The reliability of the results of a randomized trial depends on the extent to which potential sources of bias have been avoided. A key part of a review is to consider the risk of bias in the results of each of the eligible studies. A useful classification of biases is into selection bias, performance bias, attrition bias, detection bias and reporting bias. In this section we describe each of these biases and introduce seven corresponding domains that are assessed in the Collaboration’s ‘Risk of bias’ tool. These are summarized in Table 8.4.a. We describe the tool for assessing the seven domains in Section 8.5. We provide more detailed consideration of each issue in Sections 8.9 to 8.15.
Selection bias refers to systematic differences between baseline characteristics of the groups that are compared. The unique strength of randomization is that, if successfully accomplished, it prevents selection bias in allocating interventions to participants. Its success in this respect depends on fulfilling several interrelated processes. A rule for allocating interventions to participants must be specified, based on some chance (random) process. We call this sequence generation. Furthermore, steps must be taken to secure strict implementation of that schedule of random assignments by preventing foreknowledge of the forthcoming allocations. This process if often termed allocation concealment, although could more accurately be described as allocation sequence concealment. Thus, one suitable method for assigning interventions would be to use a simple random (and therefore unpredictable) sequence, and to conceal the upcoming allocations from those involved in enrolment into the trial.
For all potential sources of bias, it is important to consider the likely magnitude and the likely direction of the bias. For example, if all methodological limitations of studies were expected to bias the results towards a lack of effect, and the evidence indicates that the intervention is effective, then it may be concluded that the intervention is effective even in the presence of these potential biases.
Performance bias refers to systematic differences between groups in the care that is provided, or in exposure to factors other than the interventions of interest. . After enrolment into the study, blinding (or masking) of study participants and personnel may reduce the risk that knowledge of which intervention was received, rather than the intervention itself, affects outcomes. Effective blinding can also ensure that the compared groups receive a similar amount of attention, ancillary treatment and diagnostic investigations. Blinding is not always possible, however.

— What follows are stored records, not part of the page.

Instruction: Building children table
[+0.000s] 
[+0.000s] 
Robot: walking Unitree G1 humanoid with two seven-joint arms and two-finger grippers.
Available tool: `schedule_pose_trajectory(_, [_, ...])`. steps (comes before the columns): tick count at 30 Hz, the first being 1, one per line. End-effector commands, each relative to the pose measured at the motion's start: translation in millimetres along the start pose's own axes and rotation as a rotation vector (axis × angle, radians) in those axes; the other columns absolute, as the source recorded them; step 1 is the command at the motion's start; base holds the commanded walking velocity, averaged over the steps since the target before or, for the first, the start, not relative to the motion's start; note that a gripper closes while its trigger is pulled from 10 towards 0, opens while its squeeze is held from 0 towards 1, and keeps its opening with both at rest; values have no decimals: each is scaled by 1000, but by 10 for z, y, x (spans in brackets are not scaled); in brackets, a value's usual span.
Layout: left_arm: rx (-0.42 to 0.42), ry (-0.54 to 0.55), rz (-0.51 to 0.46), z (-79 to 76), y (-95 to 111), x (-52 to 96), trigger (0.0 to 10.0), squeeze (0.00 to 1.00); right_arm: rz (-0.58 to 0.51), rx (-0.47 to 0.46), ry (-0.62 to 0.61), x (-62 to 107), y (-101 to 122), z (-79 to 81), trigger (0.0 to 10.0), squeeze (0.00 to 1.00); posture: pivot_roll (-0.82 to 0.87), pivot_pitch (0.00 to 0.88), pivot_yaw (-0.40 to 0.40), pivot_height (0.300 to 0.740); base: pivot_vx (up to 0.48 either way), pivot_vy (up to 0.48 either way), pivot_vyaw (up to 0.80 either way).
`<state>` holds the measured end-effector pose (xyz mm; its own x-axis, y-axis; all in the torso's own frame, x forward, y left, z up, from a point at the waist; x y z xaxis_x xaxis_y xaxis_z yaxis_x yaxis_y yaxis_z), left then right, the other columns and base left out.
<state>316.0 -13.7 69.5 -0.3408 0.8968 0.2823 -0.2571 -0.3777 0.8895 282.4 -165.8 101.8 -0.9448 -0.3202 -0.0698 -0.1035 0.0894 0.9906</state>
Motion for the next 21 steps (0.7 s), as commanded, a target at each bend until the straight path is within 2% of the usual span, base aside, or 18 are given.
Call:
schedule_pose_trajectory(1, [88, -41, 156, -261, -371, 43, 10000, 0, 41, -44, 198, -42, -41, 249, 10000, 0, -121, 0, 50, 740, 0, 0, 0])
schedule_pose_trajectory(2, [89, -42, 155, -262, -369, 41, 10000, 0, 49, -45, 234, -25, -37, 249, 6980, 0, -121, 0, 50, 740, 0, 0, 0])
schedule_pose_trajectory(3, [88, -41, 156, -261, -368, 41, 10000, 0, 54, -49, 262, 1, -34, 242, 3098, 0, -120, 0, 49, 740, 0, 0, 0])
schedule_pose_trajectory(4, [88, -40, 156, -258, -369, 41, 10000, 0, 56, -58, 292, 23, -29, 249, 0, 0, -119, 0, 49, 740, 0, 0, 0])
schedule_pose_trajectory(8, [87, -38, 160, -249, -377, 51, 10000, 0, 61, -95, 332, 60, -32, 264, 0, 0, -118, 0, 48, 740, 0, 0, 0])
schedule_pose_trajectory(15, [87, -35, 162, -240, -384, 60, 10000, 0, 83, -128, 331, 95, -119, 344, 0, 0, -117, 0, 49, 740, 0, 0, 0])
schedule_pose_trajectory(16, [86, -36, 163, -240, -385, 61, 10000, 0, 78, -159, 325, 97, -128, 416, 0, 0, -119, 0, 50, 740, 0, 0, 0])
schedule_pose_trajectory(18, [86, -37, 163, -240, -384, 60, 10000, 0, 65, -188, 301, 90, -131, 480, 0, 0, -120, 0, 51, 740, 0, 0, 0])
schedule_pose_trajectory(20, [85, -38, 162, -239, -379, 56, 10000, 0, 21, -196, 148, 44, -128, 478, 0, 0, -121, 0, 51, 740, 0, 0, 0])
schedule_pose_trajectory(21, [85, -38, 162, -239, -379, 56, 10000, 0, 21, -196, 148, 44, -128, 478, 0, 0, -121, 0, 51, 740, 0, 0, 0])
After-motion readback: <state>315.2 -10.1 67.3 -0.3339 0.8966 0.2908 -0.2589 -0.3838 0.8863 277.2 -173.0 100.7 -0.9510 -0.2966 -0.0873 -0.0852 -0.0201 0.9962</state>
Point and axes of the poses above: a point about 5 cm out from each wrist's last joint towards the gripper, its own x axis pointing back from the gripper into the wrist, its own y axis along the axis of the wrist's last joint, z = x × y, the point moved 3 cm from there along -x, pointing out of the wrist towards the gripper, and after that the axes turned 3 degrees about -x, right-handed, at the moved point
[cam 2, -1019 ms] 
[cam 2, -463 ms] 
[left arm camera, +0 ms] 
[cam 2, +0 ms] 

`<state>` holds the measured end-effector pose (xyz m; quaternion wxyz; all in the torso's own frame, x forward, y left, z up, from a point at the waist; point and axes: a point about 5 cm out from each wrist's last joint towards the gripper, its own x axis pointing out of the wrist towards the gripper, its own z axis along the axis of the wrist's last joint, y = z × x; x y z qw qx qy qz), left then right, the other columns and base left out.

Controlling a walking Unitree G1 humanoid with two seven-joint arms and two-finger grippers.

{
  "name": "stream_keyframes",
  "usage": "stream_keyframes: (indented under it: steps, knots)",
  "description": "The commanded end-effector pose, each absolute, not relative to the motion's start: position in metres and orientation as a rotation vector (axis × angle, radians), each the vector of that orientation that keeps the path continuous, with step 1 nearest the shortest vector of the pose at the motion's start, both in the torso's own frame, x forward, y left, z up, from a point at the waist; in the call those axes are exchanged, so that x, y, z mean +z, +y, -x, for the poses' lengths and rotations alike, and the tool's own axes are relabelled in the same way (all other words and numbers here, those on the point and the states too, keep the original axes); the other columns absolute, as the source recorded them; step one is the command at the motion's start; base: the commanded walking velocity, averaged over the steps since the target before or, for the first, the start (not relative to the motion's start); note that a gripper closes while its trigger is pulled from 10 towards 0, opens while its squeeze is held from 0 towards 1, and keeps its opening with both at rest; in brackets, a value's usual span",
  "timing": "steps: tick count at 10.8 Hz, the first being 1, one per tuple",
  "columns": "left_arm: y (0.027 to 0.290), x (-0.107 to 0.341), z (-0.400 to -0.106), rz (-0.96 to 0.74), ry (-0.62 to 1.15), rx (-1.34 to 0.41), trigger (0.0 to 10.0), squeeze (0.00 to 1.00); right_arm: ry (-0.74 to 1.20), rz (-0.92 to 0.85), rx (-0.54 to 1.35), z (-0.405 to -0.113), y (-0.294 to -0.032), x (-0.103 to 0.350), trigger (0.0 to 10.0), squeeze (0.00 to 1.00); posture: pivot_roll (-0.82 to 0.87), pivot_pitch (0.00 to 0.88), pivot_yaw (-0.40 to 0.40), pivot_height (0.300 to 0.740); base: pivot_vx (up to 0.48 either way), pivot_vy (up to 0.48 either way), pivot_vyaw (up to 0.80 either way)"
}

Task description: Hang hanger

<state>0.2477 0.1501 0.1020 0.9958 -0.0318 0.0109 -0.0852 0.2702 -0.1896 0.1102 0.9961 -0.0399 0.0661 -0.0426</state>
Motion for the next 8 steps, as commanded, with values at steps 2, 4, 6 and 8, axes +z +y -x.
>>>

For example, it is usually impossible to blind people to whether or not major surgery has been undertaken.
Detection bias refers to systematic differences between groups in how outcomes are determined. Blinding (or masking) of outcome assessors may reduce the risk that knowledge of which intervention was received, rather than the intervention itself, affects outcome measurement. Blinding of outcome assessors can be especially important for assessment of subjective outcomes, such as degree of postoperative pain.

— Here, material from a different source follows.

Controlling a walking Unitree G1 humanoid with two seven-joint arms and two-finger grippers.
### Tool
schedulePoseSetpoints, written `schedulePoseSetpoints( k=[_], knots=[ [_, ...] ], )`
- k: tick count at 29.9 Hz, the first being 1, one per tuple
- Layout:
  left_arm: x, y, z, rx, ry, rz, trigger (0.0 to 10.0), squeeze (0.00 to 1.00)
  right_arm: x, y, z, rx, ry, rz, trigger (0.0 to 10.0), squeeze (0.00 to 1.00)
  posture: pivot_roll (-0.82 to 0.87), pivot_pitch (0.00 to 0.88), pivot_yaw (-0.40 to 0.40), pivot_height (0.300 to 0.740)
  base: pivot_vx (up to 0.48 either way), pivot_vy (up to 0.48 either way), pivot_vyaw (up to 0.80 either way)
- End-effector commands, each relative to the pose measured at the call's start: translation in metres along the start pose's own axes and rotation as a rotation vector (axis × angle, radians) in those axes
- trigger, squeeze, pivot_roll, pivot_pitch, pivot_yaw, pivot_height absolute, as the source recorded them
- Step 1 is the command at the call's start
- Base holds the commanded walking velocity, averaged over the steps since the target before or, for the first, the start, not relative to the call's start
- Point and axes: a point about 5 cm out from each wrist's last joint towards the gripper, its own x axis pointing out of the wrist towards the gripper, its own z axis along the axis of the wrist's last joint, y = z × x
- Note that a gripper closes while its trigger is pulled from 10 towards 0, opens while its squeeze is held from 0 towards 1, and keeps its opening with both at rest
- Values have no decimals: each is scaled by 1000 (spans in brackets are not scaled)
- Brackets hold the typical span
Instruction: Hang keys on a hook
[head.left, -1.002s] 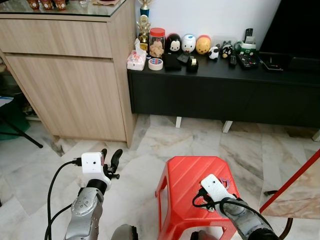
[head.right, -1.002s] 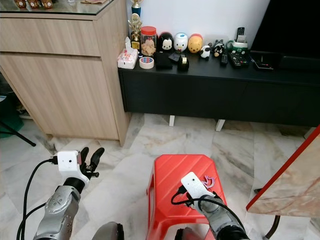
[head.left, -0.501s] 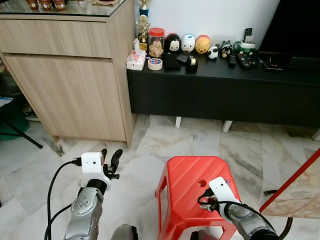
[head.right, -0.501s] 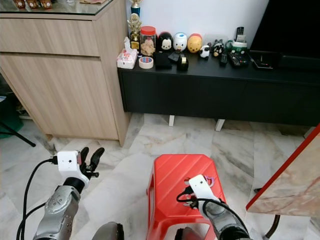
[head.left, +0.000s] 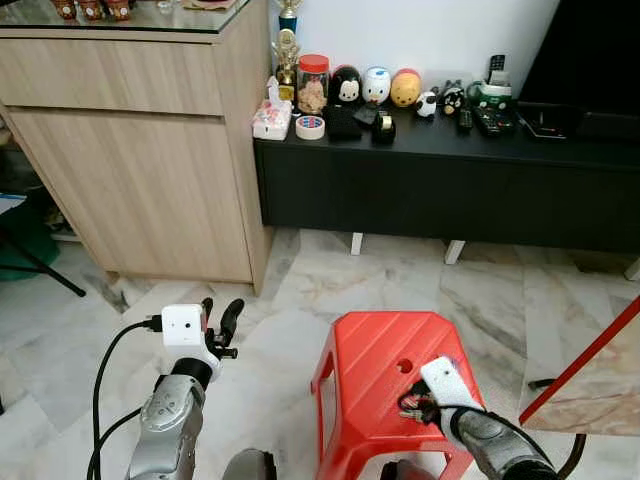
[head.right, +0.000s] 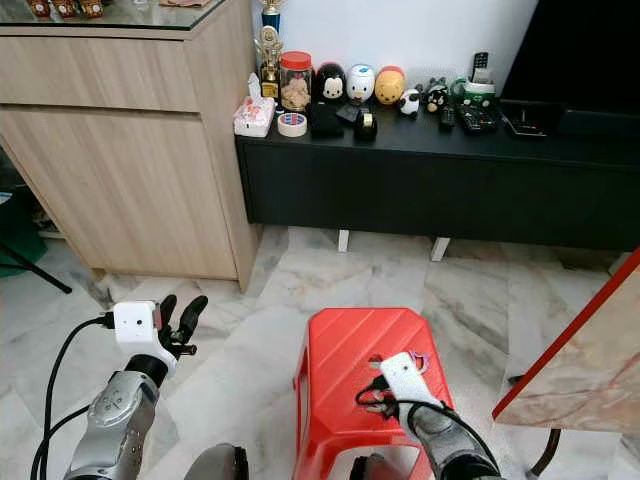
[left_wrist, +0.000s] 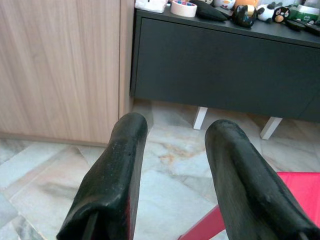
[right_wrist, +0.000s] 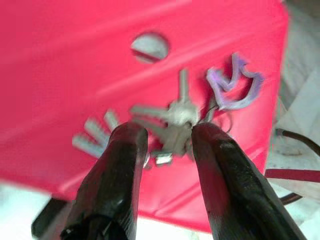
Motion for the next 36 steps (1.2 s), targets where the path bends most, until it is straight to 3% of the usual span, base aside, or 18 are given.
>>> schedulePoseSetpoints(
  k=[1,6,17,36],
  knots=[
    [-1,-1,0,22,6,-12,10000,0,0,2,1,8,-3,9,10000,0,138,38,-53,641,0,0,0],
    [-1,-2,0,25,9,-17,10000,0,0,6,-9,-95,38,42,10000,0,138,37,-52,641,0,0,0],
    [0,-3,0,25,7,-21,10000,0,-3,-11,-18,-69,87,-28,10000,0,141,30,-53,641,0,0,0],
    [1,-2,2,33,1,-26,10000,0,1,9,-10,-82,69,58,10000,0,150,16,-45,641,0,0,0]
  ],
)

Attrition bias refers to systematic differences between groups in withdrawals from a study. Withdrawals from the study lead to incomplete outcome data. There are two reasons for withdrawals or incomplete outcome data in clinical trials. Exclusions refer to situations in which some participants are omitted from reports of analyses, despite outcome data being available to the trialists. Attrition refers to situations in which outcome data are not available.
Reporting bias refers to systematic differences between reported and unreported findings. Within a published report those analyses with statistically significant differences between intervention groups are more likely to be reported than non-significant differences. This sort of ‘within-study publication bias’ is usually known as outcome reporting bias or selective reporting bias, and may be one of the most substantial biases affecting results from individual studies (Chan 2005).

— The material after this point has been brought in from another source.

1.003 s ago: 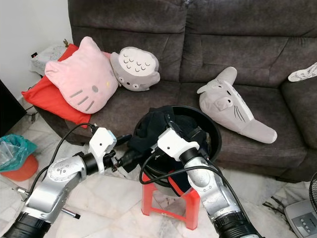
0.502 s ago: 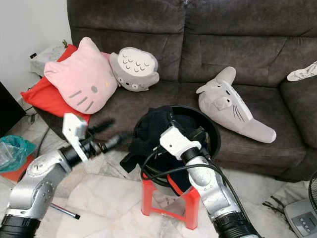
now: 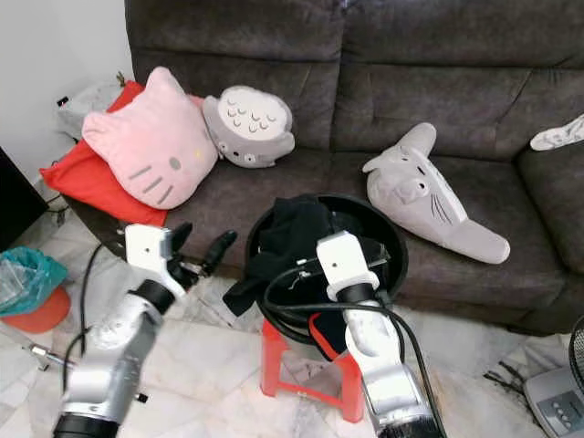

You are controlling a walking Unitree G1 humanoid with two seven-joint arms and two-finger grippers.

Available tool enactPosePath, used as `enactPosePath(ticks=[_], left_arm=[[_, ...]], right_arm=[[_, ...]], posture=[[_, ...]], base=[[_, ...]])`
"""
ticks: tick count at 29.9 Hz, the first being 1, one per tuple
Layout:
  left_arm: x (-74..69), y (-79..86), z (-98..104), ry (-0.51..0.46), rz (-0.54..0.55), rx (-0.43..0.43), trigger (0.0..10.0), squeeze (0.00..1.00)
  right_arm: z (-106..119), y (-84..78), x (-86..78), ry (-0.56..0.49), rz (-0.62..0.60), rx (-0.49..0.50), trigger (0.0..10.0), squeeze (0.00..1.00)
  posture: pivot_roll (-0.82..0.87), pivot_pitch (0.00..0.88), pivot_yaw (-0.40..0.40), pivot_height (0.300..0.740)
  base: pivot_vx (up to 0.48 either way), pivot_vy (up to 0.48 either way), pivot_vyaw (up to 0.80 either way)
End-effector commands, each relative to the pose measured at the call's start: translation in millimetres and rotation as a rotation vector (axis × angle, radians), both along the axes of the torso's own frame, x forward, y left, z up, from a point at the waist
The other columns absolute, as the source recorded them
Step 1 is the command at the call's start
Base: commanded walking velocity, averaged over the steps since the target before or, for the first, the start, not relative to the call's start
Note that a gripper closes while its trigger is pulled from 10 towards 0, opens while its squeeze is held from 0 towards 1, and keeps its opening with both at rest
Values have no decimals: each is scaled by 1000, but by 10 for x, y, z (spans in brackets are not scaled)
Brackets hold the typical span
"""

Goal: Hang hanger

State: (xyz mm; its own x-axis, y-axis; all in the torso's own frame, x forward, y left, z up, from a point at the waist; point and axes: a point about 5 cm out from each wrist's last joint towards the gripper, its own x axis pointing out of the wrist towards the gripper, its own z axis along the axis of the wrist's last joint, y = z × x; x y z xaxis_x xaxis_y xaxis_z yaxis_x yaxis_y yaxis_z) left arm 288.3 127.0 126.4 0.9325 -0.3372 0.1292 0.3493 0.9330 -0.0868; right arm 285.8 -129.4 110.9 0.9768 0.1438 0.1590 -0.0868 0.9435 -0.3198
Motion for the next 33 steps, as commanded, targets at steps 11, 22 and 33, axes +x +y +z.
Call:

In addition there are other sources of bias that are relevant only in certain circumstances. These relate mainly to particular trial designs (e.g. carry-over in cross-over trials and recruitment bias in cluster-randomized trials); some can be found across a broad spectrum of trials, but only for specific circumstances (e.g. contamination, whereby the experimental and control interventions get ‘mixed’, for example if participants pool their drugs); and there may be sources of bias that are only found in a particular clinical setting.